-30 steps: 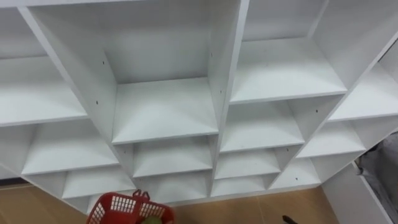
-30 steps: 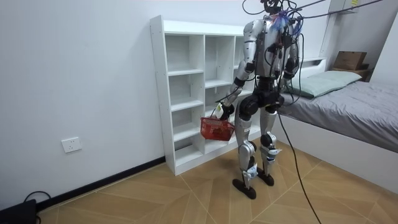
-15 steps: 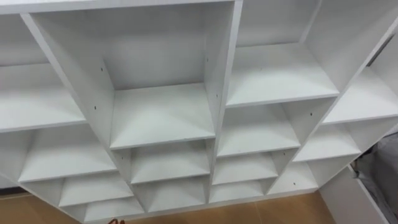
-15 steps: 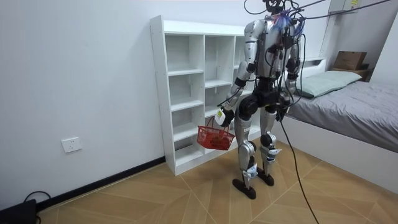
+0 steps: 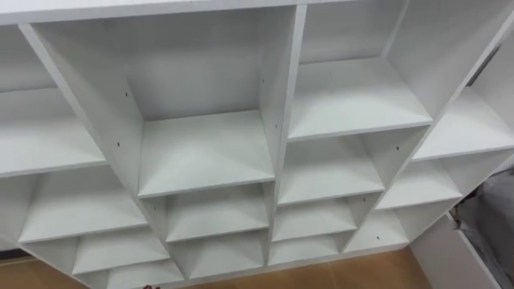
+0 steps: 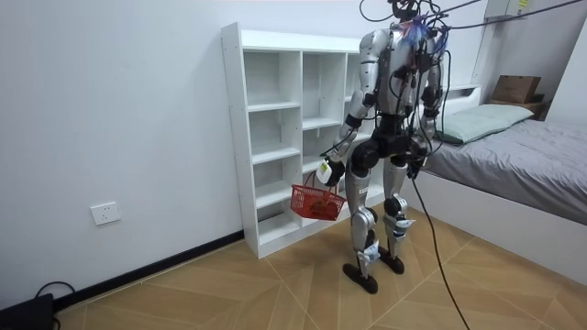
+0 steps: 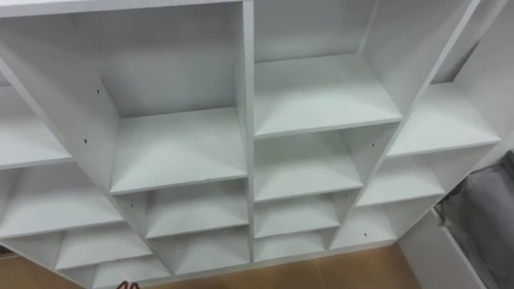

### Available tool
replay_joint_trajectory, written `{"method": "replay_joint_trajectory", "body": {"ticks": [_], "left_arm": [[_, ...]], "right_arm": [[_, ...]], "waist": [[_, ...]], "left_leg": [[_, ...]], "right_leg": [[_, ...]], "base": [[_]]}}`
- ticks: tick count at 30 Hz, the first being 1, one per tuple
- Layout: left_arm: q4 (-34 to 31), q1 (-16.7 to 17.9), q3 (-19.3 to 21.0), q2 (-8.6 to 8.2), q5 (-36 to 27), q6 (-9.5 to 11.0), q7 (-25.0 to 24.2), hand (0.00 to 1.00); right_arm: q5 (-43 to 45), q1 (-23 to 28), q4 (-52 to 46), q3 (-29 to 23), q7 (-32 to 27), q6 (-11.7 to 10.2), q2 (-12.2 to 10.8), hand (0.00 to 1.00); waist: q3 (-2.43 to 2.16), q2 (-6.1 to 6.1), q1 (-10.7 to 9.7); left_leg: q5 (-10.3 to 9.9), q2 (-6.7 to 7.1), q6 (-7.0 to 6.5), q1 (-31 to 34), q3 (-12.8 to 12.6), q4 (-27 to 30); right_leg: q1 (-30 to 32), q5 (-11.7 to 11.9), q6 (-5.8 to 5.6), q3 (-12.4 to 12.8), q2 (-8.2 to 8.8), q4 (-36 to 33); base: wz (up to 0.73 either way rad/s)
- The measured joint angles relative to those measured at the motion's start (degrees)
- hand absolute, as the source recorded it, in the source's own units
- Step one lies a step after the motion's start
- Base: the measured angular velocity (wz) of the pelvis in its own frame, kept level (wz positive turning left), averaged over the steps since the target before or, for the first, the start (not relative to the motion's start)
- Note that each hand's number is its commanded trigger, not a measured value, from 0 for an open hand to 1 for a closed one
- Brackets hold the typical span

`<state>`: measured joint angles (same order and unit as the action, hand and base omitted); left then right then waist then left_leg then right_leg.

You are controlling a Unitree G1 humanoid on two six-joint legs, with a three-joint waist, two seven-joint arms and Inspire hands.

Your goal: Collect fruits from the closet

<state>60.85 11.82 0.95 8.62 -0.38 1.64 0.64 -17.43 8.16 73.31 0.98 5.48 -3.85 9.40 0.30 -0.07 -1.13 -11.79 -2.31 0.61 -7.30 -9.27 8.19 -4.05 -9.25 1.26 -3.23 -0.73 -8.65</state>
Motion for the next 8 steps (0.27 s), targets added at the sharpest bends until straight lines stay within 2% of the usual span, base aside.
{"method": "replay_joint_trajectory", "body": {"ticks": [8], "left_arm": [[0.1, 0.0, 0.0, -0.23, -0.1, 0.0, 0.4, 1.00]], "right_arm": [[4.3, -0.5, -0.4, 0.0, -1.8, -0.6, 0.0, 0.00]], "waist": [[0.06, 0.13, -0.1]], "left_leg": [[0.0, 0.00, 0.03, 0.0, 0.1, 0.0]], "right_leg": [[-0.2, -0.1, 0.04, -0.2, 0.02, 0.0]], "base": [[0.00]]}}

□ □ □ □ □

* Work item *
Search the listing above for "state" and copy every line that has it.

* Exercise response *
`<state>`: measured joint angles (same order and unit as the action, hand and base omitted); left then right then waist then left_leg then right_leg.
<state>60.85 11.82 0.95 8.62 -0.38 1.64 0.64 -17.43 8.16 73.31 0.98 5.48 -3.85 9.40 0.30 -0.07 -1.13 -11.79 -2.31 0.61 -7.30 -9.27 8.19 -4.05 -9.25 1.26 -3.23 -0.73 -8.65</state>

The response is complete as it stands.